Over and against a world tempted toward exploitation, greed, and power, Jesus lives out words of comfort, hope, and justice for the vulnerable. Over and against claiming the favor of God for selfish purposes, Jesus proclaims God’s favor for all, and especially for those who have been trampled, exiled, marginalized. Over and against a narrative of “mightmakes-right,” Jesus gives his life for liberation and healing out of concern for others, beyond concern for self.

Jesus—in his teachings, his leadings, and in his very body—rejects the wilderness idea that we will find satisfaction and peace in life through serving ourselves.

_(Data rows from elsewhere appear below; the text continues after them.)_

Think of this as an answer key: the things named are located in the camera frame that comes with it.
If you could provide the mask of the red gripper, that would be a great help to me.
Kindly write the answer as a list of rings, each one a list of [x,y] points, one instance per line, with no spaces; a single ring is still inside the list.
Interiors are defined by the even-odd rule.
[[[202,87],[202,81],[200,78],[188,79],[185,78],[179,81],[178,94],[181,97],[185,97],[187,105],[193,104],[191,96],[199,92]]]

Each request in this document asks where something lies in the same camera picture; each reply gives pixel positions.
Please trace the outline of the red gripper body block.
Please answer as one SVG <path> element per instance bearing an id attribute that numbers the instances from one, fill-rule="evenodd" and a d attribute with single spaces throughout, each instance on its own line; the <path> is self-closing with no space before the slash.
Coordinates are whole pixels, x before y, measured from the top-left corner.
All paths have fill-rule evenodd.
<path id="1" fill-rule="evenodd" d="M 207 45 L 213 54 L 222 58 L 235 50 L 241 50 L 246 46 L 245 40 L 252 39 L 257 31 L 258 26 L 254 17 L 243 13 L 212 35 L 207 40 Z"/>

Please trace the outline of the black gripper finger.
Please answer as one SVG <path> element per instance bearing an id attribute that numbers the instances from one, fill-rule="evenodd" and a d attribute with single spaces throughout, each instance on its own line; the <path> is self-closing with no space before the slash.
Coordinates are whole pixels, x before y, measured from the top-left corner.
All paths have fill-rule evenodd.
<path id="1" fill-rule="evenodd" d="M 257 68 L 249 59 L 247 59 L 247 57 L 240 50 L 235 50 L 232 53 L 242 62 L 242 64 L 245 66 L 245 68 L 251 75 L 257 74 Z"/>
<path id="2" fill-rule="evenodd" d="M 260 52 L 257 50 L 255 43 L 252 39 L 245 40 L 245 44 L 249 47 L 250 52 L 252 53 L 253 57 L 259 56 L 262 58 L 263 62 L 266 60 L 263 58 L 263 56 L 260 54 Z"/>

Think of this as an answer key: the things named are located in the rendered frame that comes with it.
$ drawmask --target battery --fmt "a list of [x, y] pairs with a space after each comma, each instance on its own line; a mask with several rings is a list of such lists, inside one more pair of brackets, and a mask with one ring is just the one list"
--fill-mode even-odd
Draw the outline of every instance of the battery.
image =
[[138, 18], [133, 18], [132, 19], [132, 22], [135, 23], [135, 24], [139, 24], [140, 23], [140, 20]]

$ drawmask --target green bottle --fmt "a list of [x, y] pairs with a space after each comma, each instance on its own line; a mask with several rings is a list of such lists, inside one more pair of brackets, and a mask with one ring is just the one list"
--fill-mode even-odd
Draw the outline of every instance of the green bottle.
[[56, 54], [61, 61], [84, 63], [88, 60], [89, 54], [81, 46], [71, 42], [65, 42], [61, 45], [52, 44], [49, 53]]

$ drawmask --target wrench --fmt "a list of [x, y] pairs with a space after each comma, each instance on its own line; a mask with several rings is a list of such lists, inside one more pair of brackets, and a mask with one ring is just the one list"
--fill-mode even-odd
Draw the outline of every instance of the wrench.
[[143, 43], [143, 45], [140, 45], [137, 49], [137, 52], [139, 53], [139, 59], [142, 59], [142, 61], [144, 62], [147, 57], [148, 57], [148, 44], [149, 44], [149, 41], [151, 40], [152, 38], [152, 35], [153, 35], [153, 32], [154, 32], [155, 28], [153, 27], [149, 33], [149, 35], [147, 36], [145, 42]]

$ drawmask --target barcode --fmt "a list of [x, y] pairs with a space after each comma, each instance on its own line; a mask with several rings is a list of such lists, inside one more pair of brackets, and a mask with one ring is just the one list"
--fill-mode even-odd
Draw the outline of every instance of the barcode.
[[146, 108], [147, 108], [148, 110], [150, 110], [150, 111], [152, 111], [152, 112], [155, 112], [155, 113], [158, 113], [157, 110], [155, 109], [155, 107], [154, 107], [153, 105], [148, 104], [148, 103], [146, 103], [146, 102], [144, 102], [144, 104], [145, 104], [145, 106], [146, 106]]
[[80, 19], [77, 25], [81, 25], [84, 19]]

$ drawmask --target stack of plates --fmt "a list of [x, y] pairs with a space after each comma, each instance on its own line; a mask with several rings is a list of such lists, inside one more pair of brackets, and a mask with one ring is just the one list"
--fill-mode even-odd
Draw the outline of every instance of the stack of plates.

Instead, Jesus tells us, over and over again, that peace and joy come into the world through seeking the good of others. This is the theme of Jesus’s life and teaching: urging us to turn from selfishness and arrogance and greed, that we might instead serve one another. Not because it gains us spiritual brownie points, but because it makes our world a closer version of what God intended it to be. Jesus knows, and our world knows, that temptations and exploitations of power always end poorly. They always do damage. They always leave our world broken. They always leave death counts. And so Jesus says, “blessed are the poor, blessed are the hungry, blessed are the persecuted.” And what he means is “remember the poor, remember the hungry, remember the persecuted and the refugee and the immigrant, the children in poverty and the ones with preexisting conditions; remember the ones in detention centers, the ones drowning in debt, the ones without an advocate.” When we follow Jesus in bringing good news and hope to these neighbors, we will find that our world will become more and more a place of hope and of joy, a place of peace and of kindness. We are the ones who are called to be the counter-narrative to exploitation and greed. We are the ones who are called to live out a better plot-line, where all are satisfied, secure, safe. I invite you this season, and beyond, to open your heart to the ways that God is calling you beyond yourself; the ways that God is filling your heart to the brim with love and grace and mercy so that these things might spill over and bless the world; the ways that you are a vessel for the Spirit; the way that you are being led beyond the temptations of this world to a promised land of peace, joy, and provision for all God’s children and all God’s creation. May you overflow with compassion, and may you go forth to bear hope into this wilderness world.

Jesus draws us beyond wilderness temptations to give us an alternative vision for the world.